Developmental milestone: Toilet training
Toilet training: What to expect when
No magic age signals the ideal time to start the process of toilet training. Some children develop the necessary physical and cognitive skills as early as 18 to 24 months, whereas others aren’t ready until they’re 3 or 4 (boys are often slightly later than girls). Some children get the knack in a few short days, while it can take others a year or more.
What accounts for the wide age range in mastering this skill? Timing. Pediatricians have a saying about toilet training: If you start at 2 you’ll be done by 3; if you start at 3 you’ll be done by 3. “If you catch them when they’re ready, it may only take a month,” says Denise Aloisio, a developmental-behavioral pediatrician in Rochester, New York. “But if you miss the signals or don’t wait for their cues, it can take six months or more.”
Signs of readiness
Your child must be physically ready to start potty training before you have any chance of success, meaning he can hold urine and stay dry for three hours or more (this indicates that his bladder muscles are sufficiently developed to store urine).

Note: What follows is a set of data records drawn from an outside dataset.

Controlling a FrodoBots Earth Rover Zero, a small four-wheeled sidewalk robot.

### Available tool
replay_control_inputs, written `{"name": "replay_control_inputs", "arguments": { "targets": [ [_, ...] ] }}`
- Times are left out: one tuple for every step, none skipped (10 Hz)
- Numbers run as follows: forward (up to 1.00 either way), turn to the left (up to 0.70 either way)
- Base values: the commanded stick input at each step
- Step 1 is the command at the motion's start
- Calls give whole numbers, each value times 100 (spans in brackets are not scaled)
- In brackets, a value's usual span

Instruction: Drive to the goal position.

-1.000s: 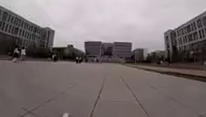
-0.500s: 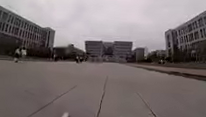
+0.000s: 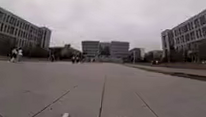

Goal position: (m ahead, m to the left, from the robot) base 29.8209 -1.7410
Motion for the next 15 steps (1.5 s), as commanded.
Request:
{"name": "replay_control_inputs", "arguments": {
  "targets": [
    [100,0],
    [100,0],
    [100,0],
    [100,0],
    [100,0],
    [100,0],
    [100,0],
    [100,0],
    [100,0],
    [100,0],
    [100,0],
    [100,0],
    [100,0],
    [100,0],
    [100,0]
  ]
}}
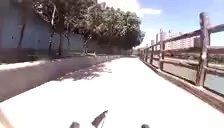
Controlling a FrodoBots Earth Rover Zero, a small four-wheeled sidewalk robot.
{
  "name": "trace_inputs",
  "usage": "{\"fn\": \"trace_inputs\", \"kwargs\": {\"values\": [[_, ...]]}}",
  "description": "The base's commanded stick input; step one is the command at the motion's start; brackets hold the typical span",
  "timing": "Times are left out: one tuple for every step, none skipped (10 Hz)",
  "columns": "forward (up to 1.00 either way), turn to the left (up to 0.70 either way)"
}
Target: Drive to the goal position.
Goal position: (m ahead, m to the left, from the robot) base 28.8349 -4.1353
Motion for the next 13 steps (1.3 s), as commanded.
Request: {"fn": "trace_inputs", "kwargs": {"values": [[0.85, 0.0], [0.85, 0.0], [0.85, 0.0], [0.85, 0.0], [0.85, 0.0], [0.85, 0.0], [0.85, -0.01], [0.85, -0.3], [0.85, -0.34], [0.85, -0.34], [0.85, -0.34], [0.85, -0.34], [0.85, -0.34]]}}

He also needs to be able to recognize the physical signs that signal when he has to go, and act on them before anything comes out (no small feat when you’ve never had to think about this before). It makes it easier, too, if he can pull his clothes up and down by himself. Steer clear of overalls if he can’t undo the clasps.
Physical and mental readiness aren’t the only factors involved. Motivation is key. If your child demonstrates a desire for independence and shows an interest in imitating others’ bathroom habits, it may be an auspicious time to plunge into the process. Children may figure out how to have a bowel movement before they learn to urinate in the potty because they typically only have BMs once or twice a day, usually at the same time.